While touted as a green energy source, most corn ethanol is made with genetically modified corn that is routinely sprayed with pesticides and chemical fertilizers. To makes matters worse, it’s usually planted year after year, rather than using crop rotation, a basic strategy to reduce pest pressure and soil erosion. Corn ethanol is also inefficient, producing only 1.34 joules of energy for each joule used in production (compared to 8 joules for sugarcane). Furthermore, the American Clean Energy and Security Act (House Climate Bill) sidetracks a proposed EPA regulation that requires U.S. ethanol makers responsible for greenhouse gas emissions from conversion of forests and grasslands overseas to cropland. Big Agribusiness is lobbying for a similar provision in the Senate version, the Clean Energy Jobs and American Power Act.

Results of the new study, “Water Quality Impacts of Corn Production to Meet Biofuel Demands,” by Indrajeet Chaubey, PhD, an associate professor of agricultural and biological engineering, and Bernard Engel, PhD, a professor and head of agricultural and biological engineering, were published in the online version of The Journal of Environmental Engineering. U.S. Department of Agriculture data has shown that corn acreage has increased with the demand for ethanol, with 93 million acres in 2007, an increase of 12.1 million acres that year.

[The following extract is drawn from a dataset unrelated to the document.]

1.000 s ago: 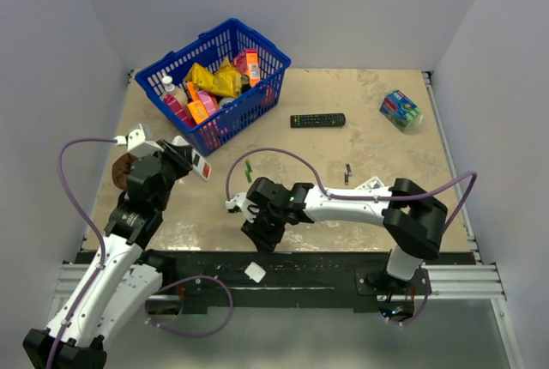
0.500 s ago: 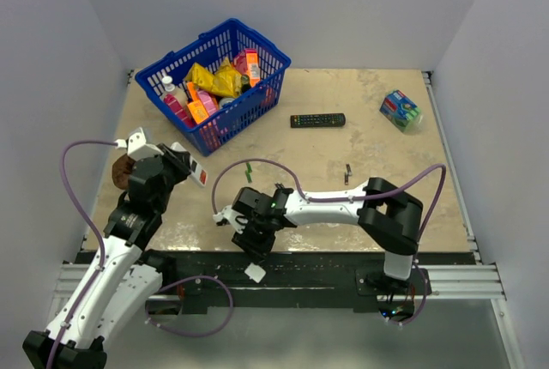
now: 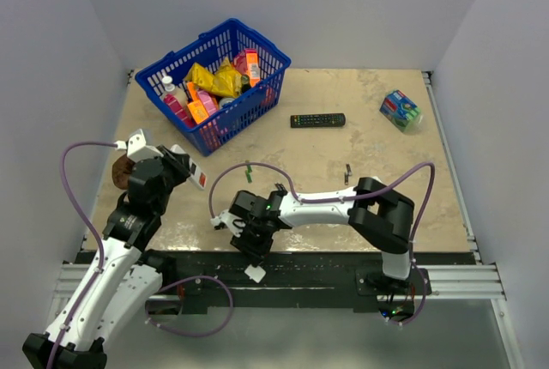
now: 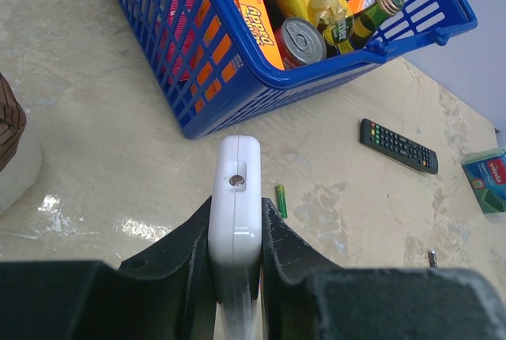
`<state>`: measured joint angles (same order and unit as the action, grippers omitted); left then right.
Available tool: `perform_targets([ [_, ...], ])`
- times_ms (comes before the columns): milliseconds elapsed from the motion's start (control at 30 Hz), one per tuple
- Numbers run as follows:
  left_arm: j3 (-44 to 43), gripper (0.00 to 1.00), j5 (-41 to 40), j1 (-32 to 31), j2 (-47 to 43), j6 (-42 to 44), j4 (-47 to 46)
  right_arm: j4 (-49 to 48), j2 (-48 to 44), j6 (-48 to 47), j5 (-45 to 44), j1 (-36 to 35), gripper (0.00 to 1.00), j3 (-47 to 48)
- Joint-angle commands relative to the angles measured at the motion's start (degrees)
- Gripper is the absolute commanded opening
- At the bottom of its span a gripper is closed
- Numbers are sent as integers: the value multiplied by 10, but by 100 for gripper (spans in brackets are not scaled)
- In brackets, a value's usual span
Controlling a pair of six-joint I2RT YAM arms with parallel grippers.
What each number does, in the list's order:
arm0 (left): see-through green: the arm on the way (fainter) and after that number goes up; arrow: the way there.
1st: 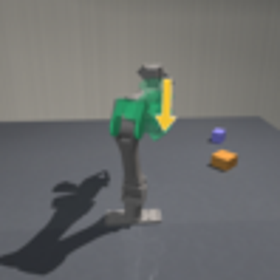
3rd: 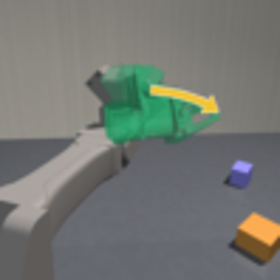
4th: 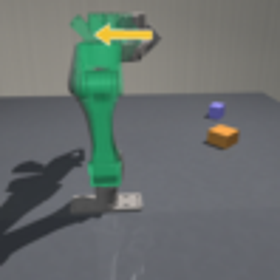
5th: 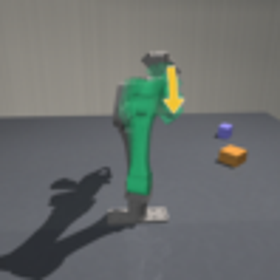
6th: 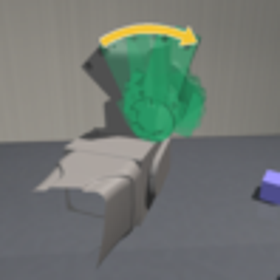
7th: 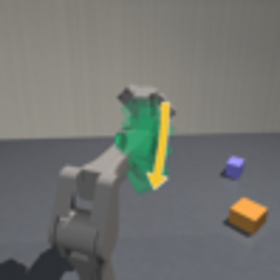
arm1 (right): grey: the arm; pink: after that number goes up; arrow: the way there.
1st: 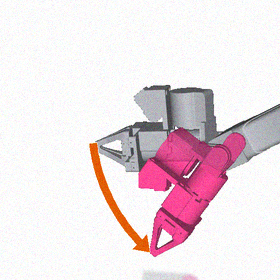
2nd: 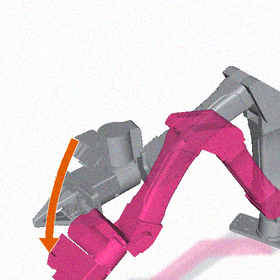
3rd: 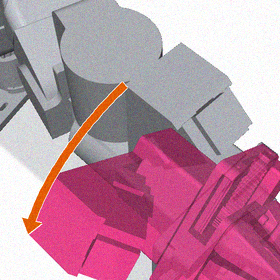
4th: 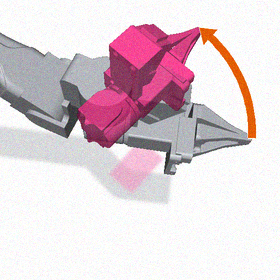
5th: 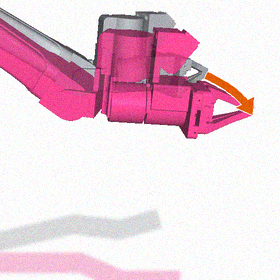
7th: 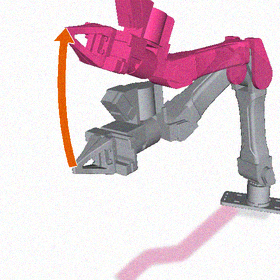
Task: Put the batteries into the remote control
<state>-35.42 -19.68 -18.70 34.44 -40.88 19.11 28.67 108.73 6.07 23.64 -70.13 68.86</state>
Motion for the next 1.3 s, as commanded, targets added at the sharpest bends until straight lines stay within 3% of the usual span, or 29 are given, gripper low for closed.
perform_targets([
  [0,-25,0,4,4,-8,2,-8,-8,5,0,15,-4,24,15],
  [133,-24,0,8,4,-5,0,-8,-7,7,0,14,-4,16,15],
  [267,-24,0,10,4,-4,-3,-7,-7,6,-3,12,-4,1,15],
  [600,-33,0,23,4,2,-15,-13,24,-40,-16,-74,-2,0,29],
  [833,-34,0,52,4,12,-31,-22,38,-87,-23,-230,14,0,48],
  [1067,-40,0,96,4,41,-58,-25,-32,-160,-41,-444,14,0,22],
  [1267,-45,0,99,4,44,-65,-21,-72,-147,-75,-670,20,0,-7],
])
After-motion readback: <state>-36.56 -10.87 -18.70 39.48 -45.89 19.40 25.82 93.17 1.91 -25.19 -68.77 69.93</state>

“When you move from corn-soybean rotations to continuous corn, the sediment losses will be much greater,” Dr. Chaubey said. “Increased sediment losses allow more fungicide and phosphorous to get into the water because they move with sediment.”

Nitrogen and fungicides are more heavily used in corn crops than soybeans, increasing the amounts found in the soil of continuous-corn fields. Sediment losses become more prevalent because tilling is often required in continuous-corn fields, whereas corn-soybean rotations can more easily be no-till fields, Dr. Engel said.

“The common practice is there is a lot of tillage to put corn back on top of corn,” Dr. Engel said. “Any time we see changes in the landscape, there is a potential to see changes in water quality.”

Beyond Pesticides points out that pesticide runoff and soil loss can be best eliminated using an organic no-till system. Organic no-till farming is also an effective tool in combating climate change. Read more about the climate benefits of organic no-till farming.

Organic agriculture embodies an ecological approach to farming that does not rely on or permit toxic pesticides, chemical fertilizers, genetically modified organisms, antibiotics, sewage sludge, or irradiation. Instead of using these harmful products and practices, organic agriculture utilizes techniques such as cover cropping, crop rotation, and composting to produce healthy soil, prevent pest and disease problems, and grow healthy food and fiber.

Beyond Pesticides supports organic agriculture as effecting good land stewardship and a reduction in hazardous chemical exposures for workers on the farm. The pesticide reform movement, citing pesticide problems associated with chemical agriculture, from groundwater contamination and runoff to drift, views organic as the solution to a serious public health and environmental threat.

According to USDA, in 2009, 85% of corn planted in the U.S. was genetically modified. Cornell University researchers estimate that meeting the lifetime fuel requirements of just one year’s worth of U.S. population growth with straight ethanol (assuming each baby lived 70 years), would cost 52,000 tons of insecticides, 735,000 tons of herbicides, 93 million tons of fertilizer, and the loss of 2 inches of soil from the 12.3 billion acres on which the corn was grown. Growing food for fuel will almost certainly raise global food prices as well.